When you buy a home, title Insurance can protect you against threats to your title for as long as you own the property.

Much of a title policy states what's covered, what's not covered, limitations and exceptions to coverage.

The following gives examples of what's covered:    
--Liens due to a mortgage, judgment, tax, special assessment , public utility or a charge by a condo corporation; liens due to a local improvement charge for portions before policy date; mechanics and construction liens prior to policy;

--Problems of access to the property

--Someone else owns an interest in your title, arising out of a lease, contract or option, has rights arising out of forgery or impersonation or has an easement on your land.

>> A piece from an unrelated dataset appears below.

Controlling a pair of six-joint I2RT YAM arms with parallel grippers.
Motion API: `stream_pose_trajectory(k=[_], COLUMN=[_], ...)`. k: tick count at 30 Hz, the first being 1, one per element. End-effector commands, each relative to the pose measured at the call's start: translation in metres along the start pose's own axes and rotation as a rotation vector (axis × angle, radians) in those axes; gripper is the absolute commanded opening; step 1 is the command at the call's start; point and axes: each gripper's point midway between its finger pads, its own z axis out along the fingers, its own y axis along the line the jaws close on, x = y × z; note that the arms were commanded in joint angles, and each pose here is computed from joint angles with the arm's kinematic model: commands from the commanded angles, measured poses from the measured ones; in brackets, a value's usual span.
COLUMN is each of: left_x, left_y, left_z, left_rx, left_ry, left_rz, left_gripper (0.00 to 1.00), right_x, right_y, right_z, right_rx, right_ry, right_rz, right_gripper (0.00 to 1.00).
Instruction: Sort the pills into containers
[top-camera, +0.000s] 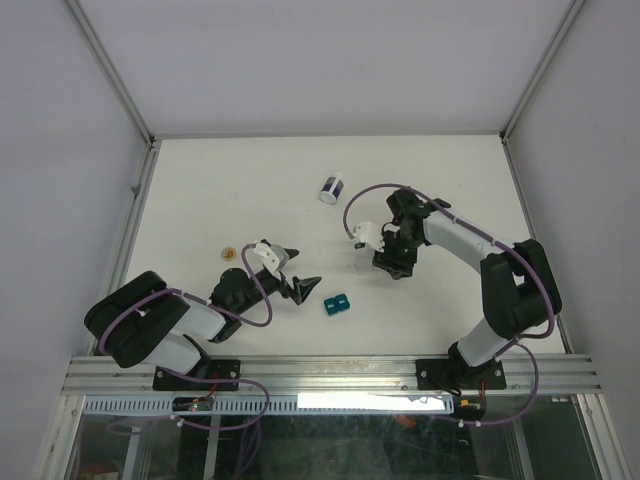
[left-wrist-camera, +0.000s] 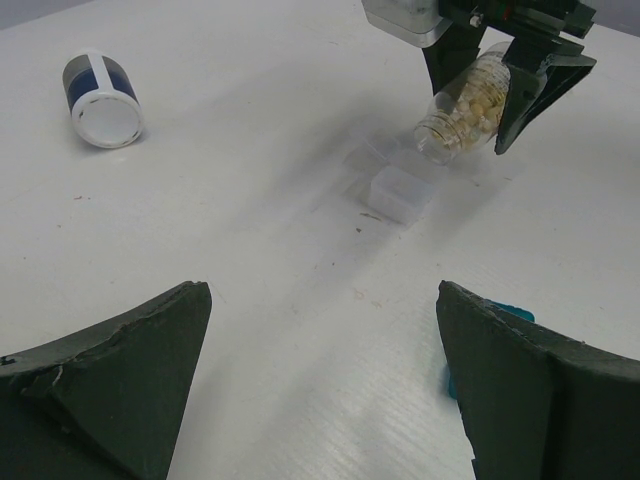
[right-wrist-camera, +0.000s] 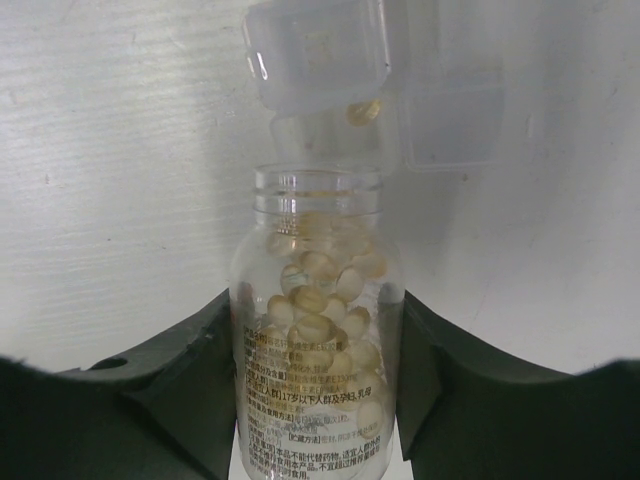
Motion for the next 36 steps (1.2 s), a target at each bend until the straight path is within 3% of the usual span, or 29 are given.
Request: stream_pose_trajectory(k=[1, 3, 6, 8, 10, 12, 14, 16, 19, 21, 24, 26, 28, 31, 33, 36], left_x=[-0.017, -0.017, -0.017, -0.016, -0.017, -0.017, -0.016, -0.016, -0.017, -0.017, -0.017, -0.017, -0.017, -0.017, -0.017, -0.017], left_y=[-0.002, -0.001, -0.002, -0.002, -0.002, -0.001, -0.002, -0.002, -0.003, -0.002, -0.002, -0.002, -0.003, -0.002, -0.002, -0.002], left_z=[0.007, 0.007, 0.006, 0.006, 0.006, 0.006, 0.006, 0.006, 0.006, 0.005, 0.005, 0.006, 0.006, 0.005, 0.005, 0.005], left_rx=[0.022, 0.02, 0.02, 0.02, 0.023, 0.02, 0.024, 0.021, 0.024, 0.022, 0.023, 0.023, 0.026, 0.022, 0.024, 0.023], left_ry=[-0.055, -0.055, -0.055, -0.055, -0.058, -0.056, -0.056, -0.055, -0.058, -0.058, -0.057, -0.058, -0.059, -0.063, -0.061, -0.06], left_rz=[0.035, 0.034, 0.035, 0.034, 0.036, 0.035, 0.035, 0.035, 0.037, 0.036, 0.035, 0.036, 0.037, 0.037, 0.036, 0.036], left_gripper=[0.99, 0.99, 0.99, 0.99, 0.99, 0.99, 0.99, 0.99, 0.99, 0.99, 0.99, 0.99, 0.99, 0.99, 0.99, 0.99], right_x=[-0.016, -0.007, -0.017, -0.008, -0.015, -0.006, -0.015, -0.009, -0.015, -0.007, -0.022, -0.004, -0.012, -0.01, -0.021, 0.001], right_y=[0.001, -0.014, -0.001, -0.014, -0.004, -0.014, -0.003, -0.013, -0.003, -0.017, -0.003, -0.021, -0.007, -0.016, 0.0, -0.019], right_z=[-0.013, -0.008, -0.013, -0.009, -0.013, -0.008, -0.014, -0.01, -0.012, -0.008, -0.016, -0.006, -0.009, -0.008, -0.015, -0.003], right_rx=[-0.016, 0.094, 0.001, 0.101, 0.021, 0.103, 0.02, 0.094, 0.015, 0.114, 0.017, 0.131, 0.012, 0.1, 0.006, 0.114], right_ry=[-0.045, -0.026, -0.053, -0.028, -0.041, -0.019, -0.046, -0.035, -0.044, -0.027, -0.073, -0.015, -0.033, -0.04, -0.06, 0.002], right_rz=[0.007, -0.017, 0.009, -0.012, 0.009, -0.007, 0.011, -0.004, 0.014, -0.007, 0.016, -0.006, 0.035, 0.009, 0.021, 0.004], right_gripper=[0.0, 0.0, 0.0, 0.0, 0.0, 0.0, 0.0, 0.0, 0.0, 0.0, 0.0, 0.0, 0.0, 0.0, 0.0, 0.0])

--An improperly signed document, making title invalid;

--The address of home is not located on the land;

--Claims arising out of fraud, duress or incompetency;

--Your title is taken or you are forced to correct or remove an existing violation of a restriction or condition;

--The property in not marketable because it violates a restriction, because of problems that would have been disclosed by an up-to-date survey, the land violates an existing zoning bylaw and your structure--or part of it--may be on land under authority of a government agency.

--You are forced to remove or remedy all or part of your existing structure because it was built without a building permit, it violates an existing zoning by-law, it encroaches on a neighbour's property, is located on land under the power of a Government Authority, because of a notice of violation or deficiency or it encroaches onto an easement.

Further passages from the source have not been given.